WORK TO BE COMPLETED:
Copy the lines below verbatim. Begin with the first and end with the line containing "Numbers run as".

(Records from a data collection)
***

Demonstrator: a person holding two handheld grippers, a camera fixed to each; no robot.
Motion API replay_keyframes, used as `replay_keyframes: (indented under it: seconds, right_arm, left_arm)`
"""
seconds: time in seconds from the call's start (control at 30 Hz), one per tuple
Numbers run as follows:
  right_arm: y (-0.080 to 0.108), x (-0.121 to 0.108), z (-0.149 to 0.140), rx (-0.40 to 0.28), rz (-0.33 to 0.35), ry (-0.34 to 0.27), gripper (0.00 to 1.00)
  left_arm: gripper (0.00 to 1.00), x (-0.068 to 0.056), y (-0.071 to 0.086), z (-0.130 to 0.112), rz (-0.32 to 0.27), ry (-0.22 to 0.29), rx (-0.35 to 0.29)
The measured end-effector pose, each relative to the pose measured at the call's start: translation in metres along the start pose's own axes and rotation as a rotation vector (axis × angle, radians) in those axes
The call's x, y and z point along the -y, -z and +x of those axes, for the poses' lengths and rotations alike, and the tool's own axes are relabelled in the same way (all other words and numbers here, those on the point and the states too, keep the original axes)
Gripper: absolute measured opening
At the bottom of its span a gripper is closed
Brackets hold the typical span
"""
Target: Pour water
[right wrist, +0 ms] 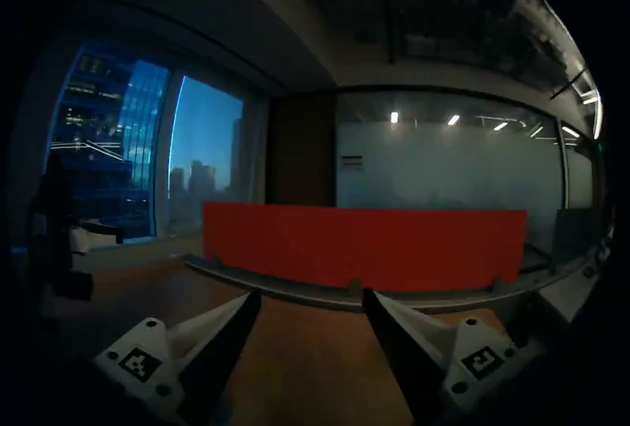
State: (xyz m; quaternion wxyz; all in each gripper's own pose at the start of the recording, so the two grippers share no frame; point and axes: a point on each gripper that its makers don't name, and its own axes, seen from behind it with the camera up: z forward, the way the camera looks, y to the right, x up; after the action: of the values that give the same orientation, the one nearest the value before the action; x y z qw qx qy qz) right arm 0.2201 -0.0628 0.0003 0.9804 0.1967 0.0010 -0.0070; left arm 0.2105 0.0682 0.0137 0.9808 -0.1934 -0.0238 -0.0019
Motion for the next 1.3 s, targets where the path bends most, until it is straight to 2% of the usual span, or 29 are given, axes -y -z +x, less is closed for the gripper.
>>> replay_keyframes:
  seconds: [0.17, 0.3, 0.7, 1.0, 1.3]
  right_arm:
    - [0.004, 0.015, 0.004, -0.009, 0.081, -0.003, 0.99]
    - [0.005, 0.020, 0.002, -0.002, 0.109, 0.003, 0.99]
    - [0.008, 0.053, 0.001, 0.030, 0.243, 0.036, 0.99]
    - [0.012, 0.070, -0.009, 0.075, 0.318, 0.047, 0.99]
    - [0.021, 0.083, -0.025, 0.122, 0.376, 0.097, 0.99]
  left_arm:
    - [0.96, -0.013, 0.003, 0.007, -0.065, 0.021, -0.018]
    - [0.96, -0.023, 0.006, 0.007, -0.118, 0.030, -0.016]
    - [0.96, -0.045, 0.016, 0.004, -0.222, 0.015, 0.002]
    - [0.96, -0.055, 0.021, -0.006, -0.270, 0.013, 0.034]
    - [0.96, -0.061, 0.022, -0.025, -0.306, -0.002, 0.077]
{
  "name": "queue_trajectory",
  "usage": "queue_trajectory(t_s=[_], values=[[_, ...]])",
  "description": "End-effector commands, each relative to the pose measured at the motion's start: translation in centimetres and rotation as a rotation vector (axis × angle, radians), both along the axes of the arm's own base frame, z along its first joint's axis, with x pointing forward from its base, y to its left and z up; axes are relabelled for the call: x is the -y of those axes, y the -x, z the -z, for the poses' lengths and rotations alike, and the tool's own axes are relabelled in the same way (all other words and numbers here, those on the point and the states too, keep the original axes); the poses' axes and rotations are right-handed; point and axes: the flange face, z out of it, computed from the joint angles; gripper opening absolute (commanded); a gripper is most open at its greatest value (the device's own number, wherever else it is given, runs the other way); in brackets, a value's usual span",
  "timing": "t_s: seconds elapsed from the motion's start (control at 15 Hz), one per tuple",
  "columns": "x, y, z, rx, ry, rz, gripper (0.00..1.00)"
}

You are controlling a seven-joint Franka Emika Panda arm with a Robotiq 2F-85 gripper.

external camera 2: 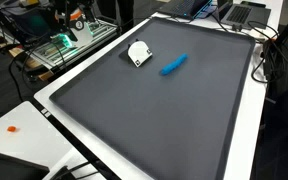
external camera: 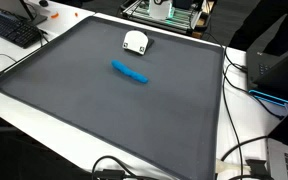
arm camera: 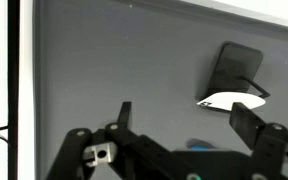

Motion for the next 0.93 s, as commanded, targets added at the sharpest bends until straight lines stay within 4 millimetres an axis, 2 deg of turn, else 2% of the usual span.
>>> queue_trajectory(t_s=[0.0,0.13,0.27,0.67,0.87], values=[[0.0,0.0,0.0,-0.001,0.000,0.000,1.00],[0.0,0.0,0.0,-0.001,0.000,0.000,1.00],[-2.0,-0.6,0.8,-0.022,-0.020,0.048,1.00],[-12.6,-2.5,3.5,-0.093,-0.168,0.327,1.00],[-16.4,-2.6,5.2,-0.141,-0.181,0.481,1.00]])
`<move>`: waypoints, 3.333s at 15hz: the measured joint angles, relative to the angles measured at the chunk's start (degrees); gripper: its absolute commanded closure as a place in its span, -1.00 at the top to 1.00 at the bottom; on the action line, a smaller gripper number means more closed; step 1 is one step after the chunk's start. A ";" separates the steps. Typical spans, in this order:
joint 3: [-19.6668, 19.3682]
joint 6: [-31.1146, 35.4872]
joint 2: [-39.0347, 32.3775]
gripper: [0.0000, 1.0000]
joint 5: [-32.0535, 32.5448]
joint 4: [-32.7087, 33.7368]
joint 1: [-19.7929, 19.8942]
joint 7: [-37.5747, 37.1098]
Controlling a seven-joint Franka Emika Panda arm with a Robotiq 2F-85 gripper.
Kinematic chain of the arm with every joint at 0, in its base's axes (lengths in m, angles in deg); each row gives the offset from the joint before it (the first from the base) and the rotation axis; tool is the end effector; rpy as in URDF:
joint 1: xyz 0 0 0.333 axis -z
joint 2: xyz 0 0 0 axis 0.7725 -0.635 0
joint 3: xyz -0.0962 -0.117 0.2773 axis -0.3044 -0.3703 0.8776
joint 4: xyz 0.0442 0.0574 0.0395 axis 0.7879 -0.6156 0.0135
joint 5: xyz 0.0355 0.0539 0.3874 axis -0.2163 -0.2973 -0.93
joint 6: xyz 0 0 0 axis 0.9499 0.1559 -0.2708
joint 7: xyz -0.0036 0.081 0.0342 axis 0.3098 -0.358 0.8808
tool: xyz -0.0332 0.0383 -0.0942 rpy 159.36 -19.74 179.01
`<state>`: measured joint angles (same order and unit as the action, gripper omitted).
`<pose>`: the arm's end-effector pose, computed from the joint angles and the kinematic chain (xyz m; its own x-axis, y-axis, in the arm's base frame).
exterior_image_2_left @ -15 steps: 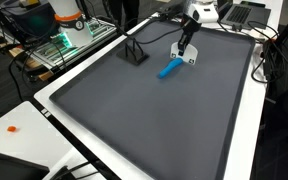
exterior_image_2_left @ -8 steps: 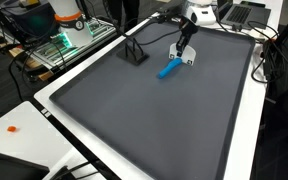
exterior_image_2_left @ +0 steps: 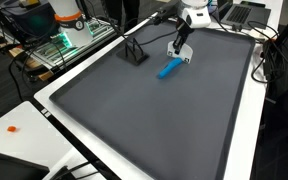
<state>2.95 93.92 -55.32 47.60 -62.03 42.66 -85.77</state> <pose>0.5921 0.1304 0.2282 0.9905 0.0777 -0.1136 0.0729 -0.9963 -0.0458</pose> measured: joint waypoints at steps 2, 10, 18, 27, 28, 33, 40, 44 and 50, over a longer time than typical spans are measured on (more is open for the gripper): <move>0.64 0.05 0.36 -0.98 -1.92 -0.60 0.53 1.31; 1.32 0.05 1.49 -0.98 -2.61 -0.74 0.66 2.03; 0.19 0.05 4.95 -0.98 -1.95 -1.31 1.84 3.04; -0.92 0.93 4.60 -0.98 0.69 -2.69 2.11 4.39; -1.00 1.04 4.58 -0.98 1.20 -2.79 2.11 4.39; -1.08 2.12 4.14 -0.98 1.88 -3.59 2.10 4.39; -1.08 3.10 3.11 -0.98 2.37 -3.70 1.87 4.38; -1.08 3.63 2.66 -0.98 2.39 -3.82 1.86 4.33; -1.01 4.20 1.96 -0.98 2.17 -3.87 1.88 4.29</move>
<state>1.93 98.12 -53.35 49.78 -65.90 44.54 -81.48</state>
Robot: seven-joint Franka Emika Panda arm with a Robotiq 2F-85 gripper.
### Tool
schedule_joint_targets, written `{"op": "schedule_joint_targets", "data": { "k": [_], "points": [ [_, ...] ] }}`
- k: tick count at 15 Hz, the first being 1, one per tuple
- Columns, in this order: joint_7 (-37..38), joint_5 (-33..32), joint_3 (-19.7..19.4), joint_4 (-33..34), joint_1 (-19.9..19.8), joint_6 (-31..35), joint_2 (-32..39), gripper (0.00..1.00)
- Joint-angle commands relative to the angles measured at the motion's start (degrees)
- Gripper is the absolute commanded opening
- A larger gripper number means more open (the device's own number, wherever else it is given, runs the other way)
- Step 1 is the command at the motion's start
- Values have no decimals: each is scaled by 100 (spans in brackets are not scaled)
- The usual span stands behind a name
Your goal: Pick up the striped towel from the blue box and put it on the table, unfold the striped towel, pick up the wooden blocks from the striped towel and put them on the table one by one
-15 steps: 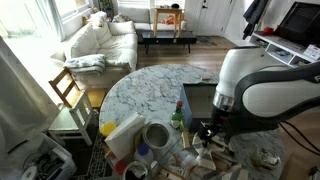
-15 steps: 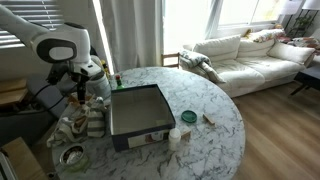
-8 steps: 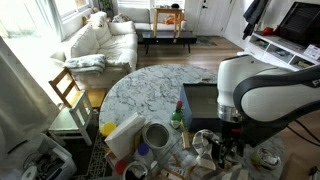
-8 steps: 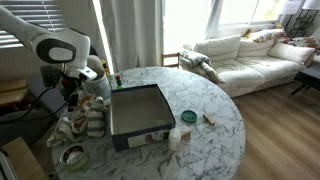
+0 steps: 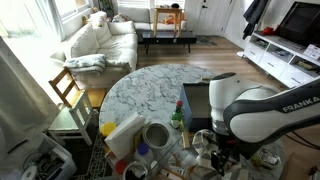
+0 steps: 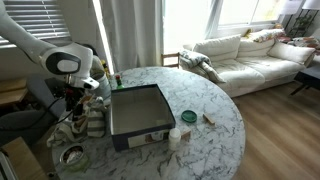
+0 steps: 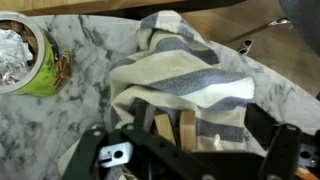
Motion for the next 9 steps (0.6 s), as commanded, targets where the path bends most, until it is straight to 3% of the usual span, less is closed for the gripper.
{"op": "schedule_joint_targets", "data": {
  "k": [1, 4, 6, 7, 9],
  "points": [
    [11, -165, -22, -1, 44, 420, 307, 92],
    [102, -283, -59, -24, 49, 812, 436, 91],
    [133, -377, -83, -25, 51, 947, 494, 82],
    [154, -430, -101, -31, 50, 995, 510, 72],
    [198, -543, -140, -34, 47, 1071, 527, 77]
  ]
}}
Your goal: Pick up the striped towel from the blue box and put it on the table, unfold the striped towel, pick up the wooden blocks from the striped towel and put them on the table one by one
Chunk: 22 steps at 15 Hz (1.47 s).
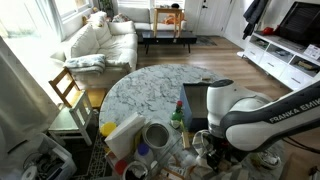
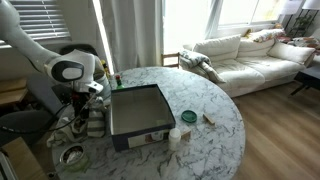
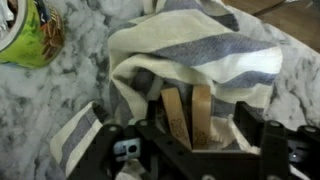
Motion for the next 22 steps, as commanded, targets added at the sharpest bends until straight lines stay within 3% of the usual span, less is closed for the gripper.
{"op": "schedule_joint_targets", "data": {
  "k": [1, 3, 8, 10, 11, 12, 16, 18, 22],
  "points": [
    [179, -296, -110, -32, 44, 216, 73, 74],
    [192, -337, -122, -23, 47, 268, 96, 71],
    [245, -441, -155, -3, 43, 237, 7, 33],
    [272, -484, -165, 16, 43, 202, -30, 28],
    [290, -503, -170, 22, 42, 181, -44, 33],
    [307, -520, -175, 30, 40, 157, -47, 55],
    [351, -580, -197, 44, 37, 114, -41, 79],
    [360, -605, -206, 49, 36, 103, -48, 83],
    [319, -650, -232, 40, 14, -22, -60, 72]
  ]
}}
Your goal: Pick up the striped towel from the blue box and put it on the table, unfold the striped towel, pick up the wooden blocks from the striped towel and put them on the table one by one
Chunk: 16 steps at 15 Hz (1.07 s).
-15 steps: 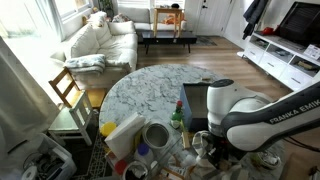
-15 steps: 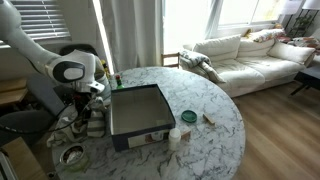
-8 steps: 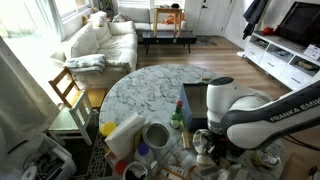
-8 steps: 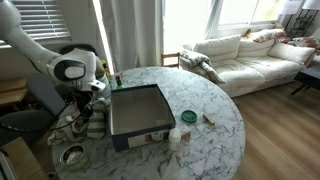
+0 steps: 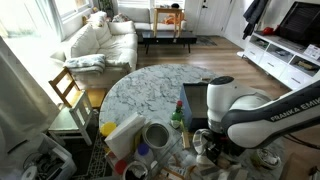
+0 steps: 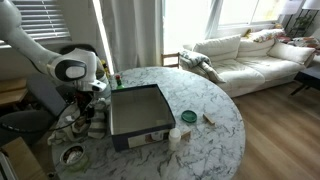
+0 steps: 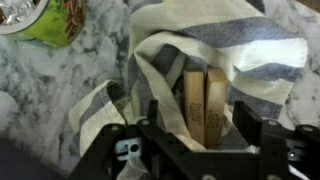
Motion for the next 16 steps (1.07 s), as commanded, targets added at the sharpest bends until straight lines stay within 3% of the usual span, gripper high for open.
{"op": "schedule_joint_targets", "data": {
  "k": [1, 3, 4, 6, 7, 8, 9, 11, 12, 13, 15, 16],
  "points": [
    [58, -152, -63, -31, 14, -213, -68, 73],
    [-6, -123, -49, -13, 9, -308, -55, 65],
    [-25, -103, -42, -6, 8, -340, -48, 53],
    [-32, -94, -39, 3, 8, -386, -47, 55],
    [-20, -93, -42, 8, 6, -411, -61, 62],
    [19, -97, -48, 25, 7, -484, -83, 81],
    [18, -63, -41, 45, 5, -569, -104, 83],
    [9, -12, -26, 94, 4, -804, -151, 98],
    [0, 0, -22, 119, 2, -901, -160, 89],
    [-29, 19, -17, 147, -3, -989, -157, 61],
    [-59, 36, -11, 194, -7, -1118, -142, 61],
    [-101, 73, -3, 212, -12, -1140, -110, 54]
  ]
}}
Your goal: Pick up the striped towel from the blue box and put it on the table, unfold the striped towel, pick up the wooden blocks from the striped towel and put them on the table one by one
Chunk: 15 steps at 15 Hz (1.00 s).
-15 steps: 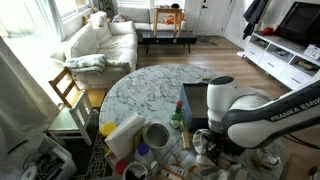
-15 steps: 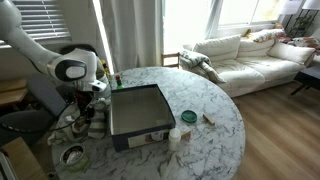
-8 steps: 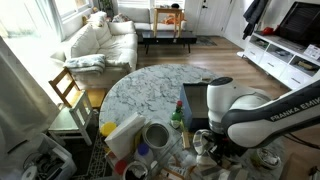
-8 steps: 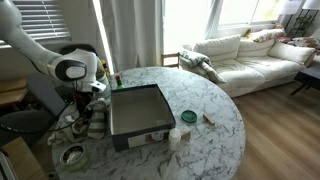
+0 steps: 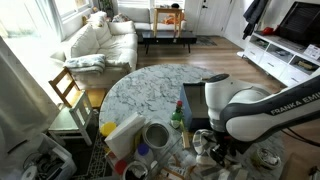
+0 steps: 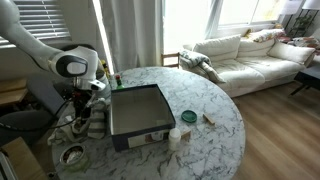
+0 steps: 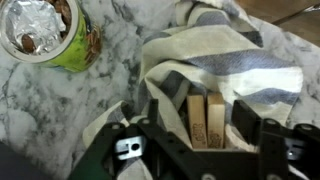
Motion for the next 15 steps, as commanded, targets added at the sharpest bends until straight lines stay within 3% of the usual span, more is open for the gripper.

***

RESULT OF THIS TASK:
Demonstrator: a person holding two handheld grippers, a camera fixed to each; no robot.
Motion API replay_keyframes, used as `replay_keyframes: (indented under it: seconds, right_arm, left_arm)`
"""
seconds: time in seconds from the call's start (control at 30 Hz), one per tuple
Numbers run as follows:

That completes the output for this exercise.